----- DATA BLOCK
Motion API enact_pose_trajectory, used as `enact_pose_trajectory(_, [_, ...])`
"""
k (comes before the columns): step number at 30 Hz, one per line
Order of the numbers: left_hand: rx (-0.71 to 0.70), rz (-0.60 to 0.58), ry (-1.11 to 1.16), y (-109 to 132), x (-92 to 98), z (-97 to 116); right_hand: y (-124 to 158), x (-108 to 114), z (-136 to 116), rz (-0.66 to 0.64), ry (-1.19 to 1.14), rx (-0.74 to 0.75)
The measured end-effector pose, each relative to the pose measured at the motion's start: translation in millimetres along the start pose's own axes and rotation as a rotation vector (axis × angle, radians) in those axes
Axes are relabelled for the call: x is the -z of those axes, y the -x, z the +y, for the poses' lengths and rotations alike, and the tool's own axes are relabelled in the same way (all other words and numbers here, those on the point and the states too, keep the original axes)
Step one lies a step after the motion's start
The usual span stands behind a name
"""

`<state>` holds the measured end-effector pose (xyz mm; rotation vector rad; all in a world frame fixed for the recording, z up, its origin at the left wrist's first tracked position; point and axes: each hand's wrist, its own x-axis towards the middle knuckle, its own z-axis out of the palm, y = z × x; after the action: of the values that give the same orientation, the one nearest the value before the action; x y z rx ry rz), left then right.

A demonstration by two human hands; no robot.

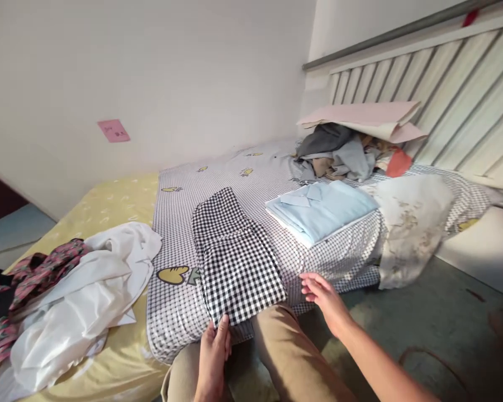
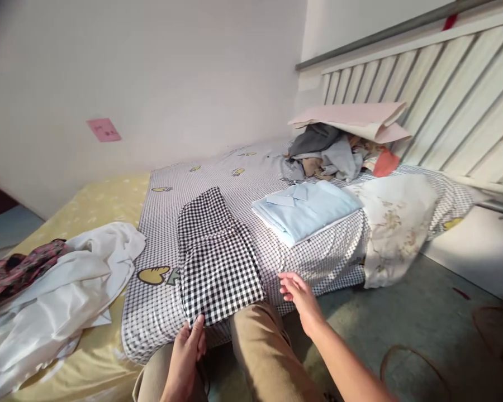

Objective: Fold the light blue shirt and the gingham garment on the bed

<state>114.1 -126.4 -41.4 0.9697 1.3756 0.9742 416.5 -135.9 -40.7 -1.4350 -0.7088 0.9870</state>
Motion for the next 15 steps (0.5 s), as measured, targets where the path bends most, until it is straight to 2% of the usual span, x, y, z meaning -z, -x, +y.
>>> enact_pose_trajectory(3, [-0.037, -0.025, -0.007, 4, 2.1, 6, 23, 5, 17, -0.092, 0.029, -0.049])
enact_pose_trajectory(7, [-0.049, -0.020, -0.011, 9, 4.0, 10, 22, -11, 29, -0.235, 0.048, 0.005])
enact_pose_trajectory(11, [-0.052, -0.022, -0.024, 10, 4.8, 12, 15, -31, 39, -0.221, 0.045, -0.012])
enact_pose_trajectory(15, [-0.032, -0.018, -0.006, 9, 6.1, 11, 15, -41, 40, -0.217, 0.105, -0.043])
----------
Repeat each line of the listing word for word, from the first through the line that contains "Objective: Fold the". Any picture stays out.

Motion API enact_pose_trajectory, used as `enact_pose_trajectory(_, [_, ...])`
"""
k (comes before the columns): step number at 30 Hz, one per line
Order of the numbers: left_hand: rx (-0.71 to 0.70), rz (-0.60 to 0.58), ry (-1.11 to 1.16), y (-109 to 132), x (-92 to 98), z (-97 to 116); right_hand: y (-124 to 158), x (-108 to 114), z (-136 to 116), rz (-0.66 to 0.64), ry (-1.19 to 1.14), rx (-0.74 to 0.75)
The measured end-effector pose, each relative to the pose measured at the motion's start: translation in millimetres along the start pose's own axes and rotation as a rotation vector (axis × angle, radians) in those axes
Axes are relabelled for the call: x is the -z of those axes, y the -x, z the +y, for the poses' lengths and rotations alike, and the tool's own axes are relabelled in the same way (all other words and numbers here, those on the point and the states too, keep the original axes)
Step one lies a step after the motion's start
The usual span stands behind a name
"""

`<state>` holds the measured end-effector pose (xyz mm; rotation vector rad; all in a world frame fixed for the recording, z up, its origin at the left wrist's first tracked position; point and axes: each hand's wrist, its own x-axis towards the middle knuckle, its own z-axis out of the palm, y = z × x; after the action: of the values that give the same orientation, the one nearest the value before the action; x y z rx ry rz), left then right.

A demonstration by two human hands; no robot.


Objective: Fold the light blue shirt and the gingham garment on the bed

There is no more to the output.